- Dataset extract:
● ● ● ●
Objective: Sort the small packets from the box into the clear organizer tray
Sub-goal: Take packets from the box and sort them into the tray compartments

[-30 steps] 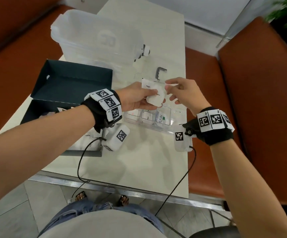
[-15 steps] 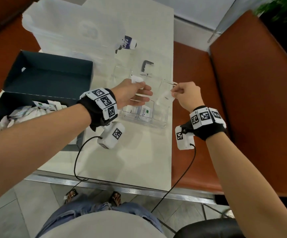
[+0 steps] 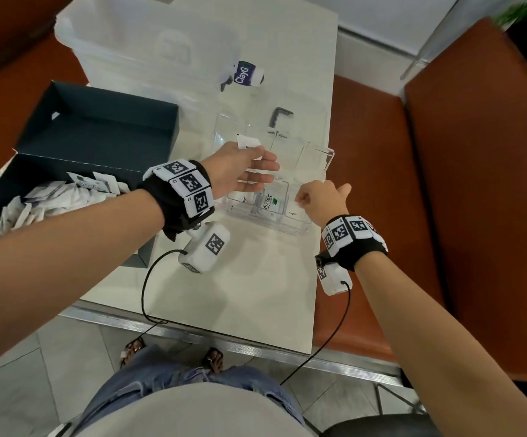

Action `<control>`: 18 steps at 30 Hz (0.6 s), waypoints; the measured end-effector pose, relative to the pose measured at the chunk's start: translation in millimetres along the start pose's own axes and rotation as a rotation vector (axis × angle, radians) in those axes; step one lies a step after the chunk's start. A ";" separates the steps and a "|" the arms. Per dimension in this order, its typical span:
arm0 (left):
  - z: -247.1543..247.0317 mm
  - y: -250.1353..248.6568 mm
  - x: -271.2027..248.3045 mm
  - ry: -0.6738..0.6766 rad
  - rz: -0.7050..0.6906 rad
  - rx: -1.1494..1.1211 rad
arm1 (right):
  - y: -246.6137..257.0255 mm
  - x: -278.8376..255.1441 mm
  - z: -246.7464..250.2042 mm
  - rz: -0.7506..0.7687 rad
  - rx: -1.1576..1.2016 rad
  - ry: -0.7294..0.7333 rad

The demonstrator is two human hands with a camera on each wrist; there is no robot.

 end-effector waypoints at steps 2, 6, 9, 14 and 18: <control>-0.2 0.1 -0.5 -0.005 0.001 -0.003 | -1.5 1.3 -2.5 -0.001 0.001 -0.025; -1.3 0.4 -1.2 0.000 0.002 -0.002 | -3.5 5.3 -2.8 0.008 -0.075 -0.011; -1.7 -0.4 -1.0 0.002 0.003 0.002 | -0.4 6.8 -1.7 0.032 -0.201 0.008; -2.6 -1.1 0.2 0.008 0.008 0.014 | 3.4 6.3 -10.4 0.036 -0.318 0.109; -1.6 -0.5 1.3 0.003 0.012 0.013 | 4.0 7.1 -14.4 0.014 -0.353 0.135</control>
Point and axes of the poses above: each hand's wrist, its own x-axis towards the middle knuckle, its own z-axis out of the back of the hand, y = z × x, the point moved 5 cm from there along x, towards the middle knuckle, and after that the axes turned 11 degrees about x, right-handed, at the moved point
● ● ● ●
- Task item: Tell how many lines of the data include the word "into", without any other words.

- Exercise solution: 2